Und schließlich wäre wünschenswert, Krieg als ein Thema zu betrachten, das mehr ist als Berichterstattung aus zerstörten Städten. Es bedarf der Expertise von Auslandsjournalist*innen, die die Mentalitäten und Vorgeschichten z.B. in der Ukraine weit besser kennen als jene, die anreisen, um über akute Geschehnisse und Gefechte zu berichten. Ebenso wichtig ist die Fachkundigkeit von Journalist*innen, die sich mit internationaler Verhandlungsführung, Diplomatie und Friedensabschlüssen auskennen.

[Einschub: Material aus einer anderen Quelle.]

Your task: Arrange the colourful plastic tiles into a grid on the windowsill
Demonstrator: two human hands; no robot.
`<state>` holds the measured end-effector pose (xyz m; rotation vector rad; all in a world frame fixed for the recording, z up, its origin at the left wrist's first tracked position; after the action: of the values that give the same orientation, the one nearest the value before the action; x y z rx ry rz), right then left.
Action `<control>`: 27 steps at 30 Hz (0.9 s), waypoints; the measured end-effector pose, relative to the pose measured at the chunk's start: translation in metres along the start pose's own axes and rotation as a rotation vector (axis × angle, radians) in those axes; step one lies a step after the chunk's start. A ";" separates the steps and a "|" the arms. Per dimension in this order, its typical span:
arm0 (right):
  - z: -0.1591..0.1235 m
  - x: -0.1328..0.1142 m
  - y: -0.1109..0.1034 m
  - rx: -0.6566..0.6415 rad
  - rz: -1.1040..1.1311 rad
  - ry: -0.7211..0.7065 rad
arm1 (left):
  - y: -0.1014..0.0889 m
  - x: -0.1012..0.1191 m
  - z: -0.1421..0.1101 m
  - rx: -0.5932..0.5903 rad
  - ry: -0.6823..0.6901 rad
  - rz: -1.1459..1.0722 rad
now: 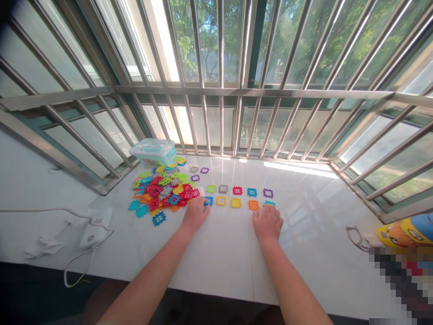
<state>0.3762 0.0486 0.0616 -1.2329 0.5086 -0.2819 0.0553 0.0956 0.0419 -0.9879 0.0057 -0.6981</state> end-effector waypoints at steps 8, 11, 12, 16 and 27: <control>0.002 0.002 0.005 -0.030 -0.008 0.009 | -0.001 0.001 -0.001 0.021 -0.012 -0.007; 0.002 0.002 0.005 -0.019 -0.014 0.004 | -0.001 0.002 0.000 0.028 -0.010 -0.002; 0.002 0.002 0.005 -0.014 -0.012 0.001 | -0.002 0.002 0.000 0.029 -0.011 -0.002; 0.002 0.001 0.004 -0.017 -0.011 0.005 | -0.002 0.002 0.000 0.018 -0.018 -0.003; 0.000 -0.001 0.001 -0.004 -0.036 -0.019 | 0.000 0.000 -0.001 0.002 -0.040 -0.008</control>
<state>0.3755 0.0496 0.0612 -1.2481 0.4713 -0.3001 0.0554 0.0947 0.0412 -1.0005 -0.0339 -0.6850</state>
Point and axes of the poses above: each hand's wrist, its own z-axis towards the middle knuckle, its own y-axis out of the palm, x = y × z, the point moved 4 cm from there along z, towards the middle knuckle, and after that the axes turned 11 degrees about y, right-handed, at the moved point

In den Fokus der Ukraineberichterstattung gehören in allen Phasen stets Perspektiven auf Krieg und Frieden.

Marlis Prinzing, Professorin für Journalismus an der Hochschule Macromedia in Köln
Foto: Martin Jepp

Sieben Bullet Points professioneller Kriegsberichterstattung

KOMPASS: Ethik hält auf Kurs, stützt bewusst getroffene Entscheidungen, was zuzumuten ist (Kriegsbilder etc.)

RESILIENZ: Starker Journalismus stärkt das Publikum: Kundige und einordnende Berichterstattung, befähigt Menschen dazu, die Wirklichkeit besser auszuhalten.

MEDIENKOMPETENZ: Journalismus muss Mediengrundwissen vermitteln, z.B. damit sich Menschen desinformierender Kriegspropaganda nicht wehrlos ausliefern.

SELBSTREFLEXION: Über Abhängigkeiten nachdenken, hilft Journalismus, sich nicht einfach instrumentalisieren zu lassen – z.B. von Public Diplomacy.

AUSGEWOGENE DISTANZ. Die Solidarität mit einem angegriffenen Land steht nicht im Widerspruch dazu, dass professionelle Distanz im Journalismus unabdingbar bleibt.

FALSE BALANCE. Eindeutigen Sachlagen (Angriffskrieg) eine Propagandaposition (Militäroperation) gegenüberstellen, erzeugt den Eindruck eines falschen Gleichgewichts.

GRENZÜBERSCHREITUNG ALS PRINZIP: „über Krieg berichten“ ist „interdisziplinär“ (u.a. mit Auslands-, Diplomatie-, Kriegsjournalismus).